Le désherbage est probablement la tâche la plus ardue pour tout agriculteur ou maraîcher qui veut s’affranchir des pesticides. Et pour cause, si des machines peuvent aider à son travail, leur manque de précision oblige notre travailleur de la terre à finir lui-même le travail à la main. Une véritable corvée qui exige d’être courbé en permanence et d’effectuer des milliers de fois le même mouvement répétitif d’arrachage de mauvaises herbes, et qui aboutit fréquemment pour les agriculteurs à de graves troubles osseux et musculaires.

Comment rendre ce travail moins difficile tout en étant extrêmement efficace, qui ne découragerait pas les exploitants bio d’un côté, et qui pourrait convaincre ceux qui participent activement à la pollution des sols (mais qui n’ont souvent pas d’autres alternatives s’ils veulent continuer à survivre grâce à leur activité) en déversant annuellement 30 000 tonnes d’herbicides sur leurs cultures de l’autre côté ? Une start-up toulousaine, Naïo Technologies, apporte une réponse étonnante : Oz, le robot désherbant.

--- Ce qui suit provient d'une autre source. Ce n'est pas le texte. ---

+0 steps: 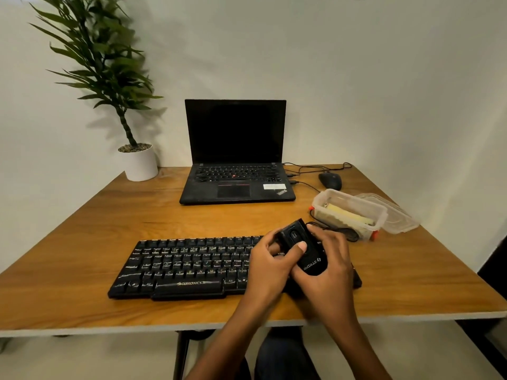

D’une largeur de 40 cm et d’une longueur d’1m, Oz peut se glisser entre les rangs de haricots, épinards, et autres fraisiers pour arracher, en toute autonomie, les mauvaises herbes, grâce à ses outils (socs de binage, herse, rasettes à brosse, bineuse à ressorts, etc…) amovibles. Le seul paramètre auquel le maraîcher doit être attentif, c’est le réglage de la largeur du champ d’action du robot : il faut s’assurer qu’il frôle les plants mais qu’il ne les abîme en aucun cas. Une fois cela fait, Oz se lance seul à l’assaut des mauvaises herbes, circulant à la vitesse de 1km/h entre les rangs de fruits et légumes grâce à ses roues tout-terrain et ses caméras infrarouges. En quelques heures, le robot est capable de désherber, seul, des parcelles allant de 2 à 10 hectares.

 

Vendu au prix de 20 000€, il a déjà séduit quelques dizaines d’exploitants en France et à La Réunion. Ses prochaines versions, une pour la vigne et une pour les grandes exploitations (jusqu’à 50 hectares), lui permettront peut-être de convertir de nouveaux adeptes. C’est en tout cas tout le mal que nous lui souhaitons.